> [What this task involves]
Of the entries below, restate word for word only the section that runs from the line with "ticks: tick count" to the line with "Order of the", counting both ends.

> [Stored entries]
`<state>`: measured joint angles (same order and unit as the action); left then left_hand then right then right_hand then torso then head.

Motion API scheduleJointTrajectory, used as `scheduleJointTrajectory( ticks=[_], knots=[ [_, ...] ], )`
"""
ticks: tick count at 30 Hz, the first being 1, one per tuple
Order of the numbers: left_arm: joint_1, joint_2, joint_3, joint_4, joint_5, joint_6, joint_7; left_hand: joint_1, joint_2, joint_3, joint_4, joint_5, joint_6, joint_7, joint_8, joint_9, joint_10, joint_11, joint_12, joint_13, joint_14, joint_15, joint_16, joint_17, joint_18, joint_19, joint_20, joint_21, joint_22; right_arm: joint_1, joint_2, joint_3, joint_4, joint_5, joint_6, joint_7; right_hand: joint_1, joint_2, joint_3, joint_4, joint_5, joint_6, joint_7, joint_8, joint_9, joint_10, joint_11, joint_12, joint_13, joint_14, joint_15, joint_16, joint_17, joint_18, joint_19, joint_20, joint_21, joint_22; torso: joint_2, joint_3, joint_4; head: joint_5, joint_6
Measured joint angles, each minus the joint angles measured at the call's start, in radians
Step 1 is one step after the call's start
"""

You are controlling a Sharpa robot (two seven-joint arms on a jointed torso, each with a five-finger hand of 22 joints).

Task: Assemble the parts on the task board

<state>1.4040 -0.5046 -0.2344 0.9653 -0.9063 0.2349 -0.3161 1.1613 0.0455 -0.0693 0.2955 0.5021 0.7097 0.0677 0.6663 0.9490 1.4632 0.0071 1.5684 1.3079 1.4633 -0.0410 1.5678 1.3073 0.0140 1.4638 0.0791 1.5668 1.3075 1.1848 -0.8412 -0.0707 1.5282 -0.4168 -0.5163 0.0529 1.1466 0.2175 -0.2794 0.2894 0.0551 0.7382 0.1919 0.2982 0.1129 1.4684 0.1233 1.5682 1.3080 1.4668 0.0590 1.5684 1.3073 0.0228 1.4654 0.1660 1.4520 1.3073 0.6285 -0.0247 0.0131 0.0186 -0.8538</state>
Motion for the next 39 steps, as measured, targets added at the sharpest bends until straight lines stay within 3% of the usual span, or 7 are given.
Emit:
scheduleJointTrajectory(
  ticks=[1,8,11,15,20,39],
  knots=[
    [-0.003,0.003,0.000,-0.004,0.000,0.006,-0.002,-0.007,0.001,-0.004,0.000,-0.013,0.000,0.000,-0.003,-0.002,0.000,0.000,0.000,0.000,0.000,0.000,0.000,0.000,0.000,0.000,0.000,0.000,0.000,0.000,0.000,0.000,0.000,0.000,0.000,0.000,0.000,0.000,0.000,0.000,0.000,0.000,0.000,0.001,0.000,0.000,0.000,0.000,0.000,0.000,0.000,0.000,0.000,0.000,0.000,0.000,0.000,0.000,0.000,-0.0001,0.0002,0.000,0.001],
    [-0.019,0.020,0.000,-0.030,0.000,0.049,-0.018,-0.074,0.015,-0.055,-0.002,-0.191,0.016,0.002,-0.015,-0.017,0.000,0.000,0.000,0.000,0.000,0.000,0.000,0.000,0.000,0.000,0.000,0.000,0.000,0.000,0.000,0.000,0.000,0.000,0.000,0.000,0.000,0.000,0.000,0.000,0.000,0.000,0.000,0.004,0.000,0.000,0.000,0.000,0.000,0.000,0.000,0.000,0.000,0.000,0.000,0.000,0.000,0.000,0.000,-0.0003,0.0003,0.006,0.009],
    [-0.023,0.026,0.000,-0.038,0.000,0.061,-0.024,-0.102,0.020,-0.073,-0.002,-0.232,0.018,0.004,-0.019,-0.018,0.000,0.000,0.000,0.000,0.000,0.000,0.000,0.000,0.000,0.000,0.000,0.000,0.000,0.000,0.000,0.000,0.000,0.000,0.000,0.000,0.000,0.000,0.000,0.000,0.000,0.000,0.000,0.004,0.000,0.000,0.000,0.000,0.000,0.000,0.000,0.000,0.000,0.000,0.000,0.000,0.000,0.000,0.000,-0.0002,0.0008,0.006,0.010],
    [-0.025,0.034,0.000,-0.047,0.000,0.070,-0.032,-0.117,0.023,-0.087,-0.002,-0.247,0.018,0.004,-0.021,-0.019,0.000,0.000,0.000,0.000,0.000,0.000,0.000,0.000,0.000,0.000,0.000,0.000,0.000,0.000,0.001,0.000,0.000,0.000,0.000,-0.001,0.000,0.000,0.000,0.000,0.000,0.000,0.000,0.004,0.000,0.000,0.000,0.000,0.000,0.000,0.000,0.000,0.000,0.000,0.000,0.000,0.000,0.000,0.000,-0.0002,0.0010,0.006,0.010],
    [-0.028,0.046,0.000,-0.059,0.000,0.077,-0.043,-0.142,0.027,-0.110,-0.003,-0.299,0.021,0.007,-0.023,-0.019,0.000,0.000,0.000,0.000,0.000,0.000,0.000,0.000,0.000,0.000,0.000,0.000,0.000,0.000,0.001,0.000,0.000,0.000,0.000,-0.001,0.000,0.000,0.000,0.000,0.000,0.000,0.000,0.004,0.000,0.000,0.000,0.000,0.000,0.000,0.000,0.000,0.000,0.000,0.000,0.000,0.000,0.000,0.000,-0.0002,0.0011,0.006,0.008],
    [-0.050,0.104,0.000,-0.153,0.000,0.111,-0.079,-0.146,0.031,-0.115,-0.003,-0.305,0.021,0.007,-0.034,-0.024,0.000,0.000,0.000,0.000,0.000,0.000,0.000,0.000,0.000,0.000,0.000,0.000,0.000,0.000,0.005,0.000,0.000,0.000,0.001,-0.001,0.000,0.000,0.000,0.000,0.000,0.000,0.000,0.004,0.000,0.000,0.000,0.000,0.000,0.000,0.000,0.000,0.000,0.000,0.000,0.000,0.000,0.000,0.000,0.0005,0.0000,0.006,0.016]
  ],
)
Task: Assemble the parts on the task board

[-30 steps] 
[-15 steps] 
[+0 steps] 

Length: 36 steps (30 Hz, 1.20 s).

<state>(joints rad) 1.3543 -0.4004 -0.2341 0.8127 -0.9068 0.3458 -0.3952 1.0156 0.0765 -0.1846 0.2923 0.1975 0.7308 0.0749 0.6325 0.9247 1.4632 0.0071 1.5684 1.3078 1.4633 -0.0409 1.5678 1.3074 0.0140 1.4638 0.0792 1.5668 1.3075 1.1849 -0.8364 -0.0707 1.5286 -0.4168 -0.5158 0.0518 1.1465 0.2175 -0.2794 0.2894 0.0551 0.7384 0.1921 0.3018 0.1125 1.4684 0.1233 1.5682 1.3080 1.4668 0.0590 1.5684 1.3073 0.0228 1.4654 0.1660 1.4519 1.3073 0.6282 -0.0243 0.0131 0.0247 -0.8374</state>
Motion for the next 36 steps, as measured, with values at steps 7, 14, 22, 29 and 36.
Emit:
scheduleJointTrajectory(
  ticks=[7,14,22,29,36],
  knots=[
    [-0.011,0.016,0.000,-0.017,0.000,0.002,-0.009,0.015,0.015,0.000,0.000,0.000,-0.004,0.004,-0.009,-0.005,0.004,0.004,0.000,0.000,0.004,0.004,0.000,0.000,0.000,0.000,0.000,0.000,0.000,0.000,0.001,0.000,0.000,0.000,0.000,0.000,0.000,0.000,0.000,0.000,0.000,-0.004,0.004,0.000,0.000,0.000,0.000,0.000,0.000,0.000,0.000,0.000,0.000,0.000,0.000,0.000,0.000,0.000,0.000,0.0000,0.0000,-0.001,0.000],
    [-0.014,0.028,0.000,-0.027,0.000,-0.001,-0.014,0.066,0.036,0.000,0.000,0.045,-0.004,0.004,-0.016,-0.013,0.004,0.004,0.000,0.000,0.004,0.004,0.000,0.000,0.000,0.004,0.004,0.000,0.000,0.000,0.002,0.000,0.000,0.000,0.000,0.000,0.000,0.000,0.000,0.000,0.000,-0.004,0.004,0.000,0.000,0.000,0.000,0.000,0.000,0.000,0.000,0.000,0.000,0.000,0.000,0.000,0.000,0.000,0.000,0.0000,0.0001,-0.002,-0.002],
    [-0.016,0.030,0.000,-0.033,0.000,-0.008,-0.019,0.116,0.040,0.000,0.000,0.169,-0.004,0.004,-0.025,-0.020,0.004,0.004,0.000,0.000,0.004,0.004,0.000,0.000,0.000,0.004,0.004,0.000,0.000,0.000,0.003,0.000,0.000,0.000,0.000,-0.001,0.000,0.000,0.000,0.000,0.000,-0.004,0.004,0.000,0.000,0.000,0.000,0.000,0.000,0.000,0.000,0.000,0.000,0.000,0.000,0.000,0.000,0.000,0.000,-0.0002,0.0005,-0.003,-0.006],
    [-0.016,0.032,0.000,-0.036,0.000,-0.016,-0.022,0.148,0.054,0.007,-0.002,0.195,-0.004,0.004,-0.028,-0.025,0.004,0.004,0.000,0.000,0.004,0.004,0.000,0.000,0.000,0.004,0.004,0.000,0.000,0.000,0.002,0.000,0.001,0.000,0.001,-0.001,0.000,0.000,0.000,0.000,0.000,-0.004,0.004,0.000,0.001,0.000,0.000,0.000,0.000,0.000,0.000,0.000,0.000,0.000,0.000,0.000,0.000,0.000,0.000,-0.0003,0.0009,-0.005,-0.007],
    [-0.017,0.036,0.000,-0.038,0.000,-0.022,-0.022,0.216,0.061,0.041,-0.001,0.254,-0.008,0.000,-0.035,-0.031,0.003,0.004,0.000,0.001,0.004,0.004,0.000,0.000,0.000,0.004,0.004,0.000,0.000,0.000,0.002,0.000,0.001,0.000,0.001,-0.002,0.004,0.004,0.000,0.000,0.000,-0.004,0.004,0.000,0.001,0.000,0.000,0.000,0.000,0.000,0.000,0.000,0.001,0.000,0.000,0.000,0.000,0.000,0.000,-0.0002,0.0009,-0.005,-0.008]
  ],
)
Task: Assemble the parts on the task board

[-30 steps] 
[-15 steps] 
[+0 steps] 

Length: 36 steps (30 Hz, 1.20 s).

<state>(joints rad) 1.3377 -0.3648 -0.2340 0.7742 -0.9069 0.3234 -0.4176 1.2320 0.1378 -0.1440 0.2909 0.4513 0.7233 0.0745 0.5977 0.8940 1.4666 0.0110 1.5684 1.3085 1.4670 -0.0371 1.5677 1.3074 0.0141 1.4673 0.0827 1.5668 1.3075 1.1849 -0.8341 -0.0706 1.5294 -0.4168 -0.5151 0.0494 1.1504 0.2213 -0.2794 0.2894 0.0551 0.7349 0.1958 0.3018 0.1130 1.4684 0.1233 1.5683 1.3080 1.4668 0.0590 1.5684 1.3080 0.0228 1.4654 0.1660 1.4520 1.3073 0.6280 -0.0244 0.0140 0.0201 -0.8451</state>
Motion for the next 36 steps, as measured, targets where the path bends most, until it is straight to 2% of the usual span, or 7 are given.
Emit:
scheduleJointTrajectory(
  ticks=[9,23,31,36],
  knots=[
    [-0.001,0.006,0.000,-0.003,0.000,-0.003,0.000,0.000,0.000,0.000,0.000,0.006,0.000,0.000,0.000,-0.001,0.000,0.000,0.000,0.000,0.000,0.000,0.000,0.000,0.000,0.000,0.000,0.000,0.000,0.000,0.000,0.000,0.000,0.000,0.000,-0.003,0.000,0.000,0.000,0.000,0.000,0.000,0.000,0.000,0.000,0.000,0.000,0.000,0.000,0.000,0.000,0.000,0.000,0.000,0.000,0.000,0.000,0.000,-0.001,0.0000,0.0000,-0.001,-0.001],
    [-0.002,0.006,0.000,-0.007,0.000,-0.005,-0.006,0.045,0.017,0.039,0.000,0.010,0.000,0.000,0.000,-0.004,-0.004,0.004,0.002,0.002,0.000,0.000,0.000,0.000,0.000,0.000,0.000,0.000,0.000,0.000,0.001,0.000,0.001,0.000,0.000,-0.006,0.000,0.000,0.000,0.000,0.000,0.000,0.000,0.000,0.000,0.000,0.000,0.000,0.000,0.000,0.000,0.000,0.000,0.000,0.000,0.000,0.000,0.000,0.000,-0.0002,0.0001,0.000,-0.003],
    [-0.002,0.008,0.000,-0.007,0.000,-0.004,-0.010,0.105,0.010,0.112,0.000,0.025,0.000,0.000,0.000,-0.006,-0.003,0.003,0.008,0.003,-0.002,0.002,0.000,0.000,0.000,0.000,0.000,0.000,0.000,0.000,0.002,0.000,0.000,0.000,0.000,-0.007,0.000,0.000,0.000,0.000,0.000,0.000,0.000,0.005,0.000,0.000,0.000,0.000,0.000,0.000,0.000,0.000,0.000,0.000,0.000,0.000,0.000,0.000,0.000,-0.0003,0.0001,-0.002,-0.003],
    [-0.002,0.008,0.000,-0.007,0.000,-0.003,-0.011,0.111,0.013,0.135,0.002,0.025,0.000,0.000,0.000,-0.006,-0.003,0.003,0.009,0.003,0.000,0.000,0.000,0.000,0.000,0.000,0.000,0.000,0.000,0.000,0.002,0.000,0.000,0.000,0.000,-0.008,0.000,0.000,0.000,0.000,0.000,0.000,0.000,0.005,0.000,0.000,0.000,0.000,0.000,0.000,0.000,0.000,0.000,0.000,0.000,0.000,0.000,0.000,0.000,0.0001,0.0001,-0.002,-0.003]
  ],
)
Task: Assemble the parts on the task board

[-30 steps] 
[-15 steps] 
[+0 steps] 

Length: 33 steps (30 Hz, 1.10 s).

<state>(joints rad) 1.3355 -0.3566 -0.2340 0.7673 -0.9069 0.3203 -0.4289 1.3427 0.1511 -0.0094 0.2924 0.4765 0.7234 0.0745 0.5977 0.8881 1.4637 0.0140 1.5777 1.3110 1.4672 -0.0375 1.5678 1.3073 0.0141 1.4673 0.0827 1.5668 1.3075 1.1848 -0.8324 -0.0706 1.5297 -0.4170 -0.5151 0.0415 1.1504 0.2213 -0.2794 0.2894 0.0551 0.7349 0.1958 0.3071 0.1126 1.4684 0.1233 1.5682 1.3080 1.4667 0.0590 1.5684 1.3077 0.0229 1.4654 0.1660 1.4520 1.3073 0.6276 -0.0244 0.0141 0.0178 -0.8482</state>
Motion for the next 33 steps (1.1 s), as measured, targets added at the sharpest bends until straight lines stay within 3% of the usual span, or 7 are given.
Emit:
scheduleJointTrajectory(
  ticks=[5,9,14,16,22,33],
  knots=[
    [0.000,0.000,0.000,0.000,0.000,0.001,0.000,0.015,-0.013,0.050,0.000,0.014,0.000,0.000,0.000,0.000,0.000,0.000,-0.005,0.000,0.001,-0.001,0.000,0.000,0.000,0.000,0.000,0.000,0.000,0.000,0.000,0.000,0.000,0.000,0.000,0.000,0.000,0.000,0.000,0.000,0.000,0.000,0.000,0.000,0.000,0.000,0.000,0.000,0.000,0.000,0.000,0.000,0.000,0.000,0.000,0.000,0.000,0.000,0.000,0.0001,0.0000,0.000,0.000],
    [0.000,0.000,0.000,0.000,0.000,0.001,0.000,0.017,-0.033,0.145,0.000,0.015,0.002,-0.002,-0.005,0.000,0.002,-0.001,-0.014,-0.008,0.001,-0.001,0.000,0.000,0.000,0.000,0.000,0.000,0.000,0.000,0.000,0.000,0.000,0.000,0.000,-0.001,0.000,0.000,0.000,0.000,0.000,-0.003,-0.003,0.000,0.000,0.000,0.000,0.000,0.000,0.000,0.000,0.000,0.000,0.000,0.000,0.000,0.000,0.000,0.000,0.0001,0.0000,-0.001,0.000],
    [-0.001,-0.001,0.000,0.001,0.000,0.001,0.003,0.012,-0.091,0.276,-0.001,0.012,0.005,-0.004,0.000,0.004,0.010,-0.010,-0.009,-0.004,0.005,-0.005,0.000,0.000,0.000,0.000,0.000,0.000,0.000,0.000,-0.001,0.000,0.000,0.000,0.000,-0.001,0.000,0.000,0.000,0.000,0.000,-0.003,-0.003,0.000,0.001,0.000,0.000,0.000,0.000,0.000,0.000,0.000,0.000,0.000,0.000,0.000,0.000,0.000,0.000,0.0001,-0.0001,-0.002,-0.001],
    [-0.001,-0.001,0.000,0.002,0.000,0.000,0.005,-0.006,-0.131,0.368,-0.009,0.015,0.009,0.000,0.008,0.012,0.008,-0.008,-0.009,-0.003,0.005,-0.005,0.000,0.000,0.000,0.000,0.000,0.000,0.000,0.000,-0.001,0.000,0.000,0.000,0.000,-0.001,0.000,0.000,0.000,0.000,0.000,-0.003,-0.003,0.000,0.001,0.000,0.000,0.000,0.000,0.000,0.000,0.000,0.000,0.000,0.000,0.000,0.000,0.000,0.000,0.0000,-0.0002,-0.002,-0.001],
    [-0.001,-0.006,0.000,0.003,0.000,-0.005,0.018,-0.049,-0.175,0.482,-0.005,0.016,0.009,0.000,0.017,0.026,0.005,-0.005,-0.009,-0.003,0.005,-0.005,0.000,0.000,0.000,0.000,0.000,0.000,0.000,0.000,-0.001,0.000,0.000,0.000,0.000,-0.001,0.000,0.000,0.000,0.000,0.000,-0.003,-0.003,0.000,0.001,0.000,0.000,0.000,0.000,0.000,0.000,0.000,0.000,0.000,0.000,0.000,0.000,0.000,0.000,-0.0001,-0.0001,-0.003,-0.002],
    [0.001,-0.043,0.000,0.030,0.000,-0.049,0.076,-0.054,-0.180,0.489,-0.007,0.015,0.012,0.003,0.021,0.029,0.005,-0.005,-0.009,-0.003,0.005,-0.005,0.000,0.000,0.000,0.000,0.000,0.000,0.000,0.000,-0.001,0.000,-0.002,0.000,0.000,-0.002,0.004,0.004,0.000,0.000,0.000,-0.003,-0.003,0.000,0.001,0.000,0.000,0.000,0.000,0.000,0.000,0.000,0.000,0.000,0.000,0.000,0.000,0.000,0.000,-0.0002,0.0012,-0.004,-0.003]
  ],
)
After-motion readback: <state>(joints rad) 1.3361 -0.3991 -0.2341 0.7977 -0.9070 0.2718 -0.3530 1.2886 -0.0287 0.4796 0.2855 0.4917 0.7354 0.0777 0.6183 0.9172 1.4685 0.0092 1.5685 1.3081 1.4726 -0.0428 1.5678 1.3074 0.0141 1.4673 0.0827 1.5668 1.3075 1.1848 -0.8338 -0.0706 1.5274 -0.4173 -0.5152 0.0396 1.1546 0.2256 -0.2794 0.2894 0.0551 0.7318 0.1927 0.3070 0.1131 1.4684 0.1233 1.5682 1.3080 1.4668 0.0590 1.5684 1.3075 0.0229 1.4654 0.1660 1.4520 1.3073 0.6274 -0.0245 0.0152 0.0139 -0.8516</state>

> [Answer space]
ticks: tick count at 30 Hz, the first being 1, one per tuple
Order of the numbers: left_arm: joint_1, joint_2, joint_3, joint_4, joint_5, joint_6, joint_7; left_hand: joint_1, joint_2, joint_3, joint_4, joint_5, joint_6, joint_7, joint_8, joint_9, joint_10, joint_11, joint_12, joint_13, joint_14, joint_15, joint_16, joint_17, joint_18, joint_19, joint_20, joint_21, joint_22; right_arm: joint_1, joint_2, joint_3, joint_4, joint_5, joint_6, joint_7; right_hand: joint_1, joint_2, joint_3, joint_4, joint_5, joint_6, joint_7, joint_8, joint_9, joint_10, joint_11, joint_12, joint_13, joint_14, joint_15, joint_16, joint_17, joint_18, joint_19, joint_20, joint_21, joint_22; torso: joint_2, joint_3, joint_4; head: joint_5, joint_6

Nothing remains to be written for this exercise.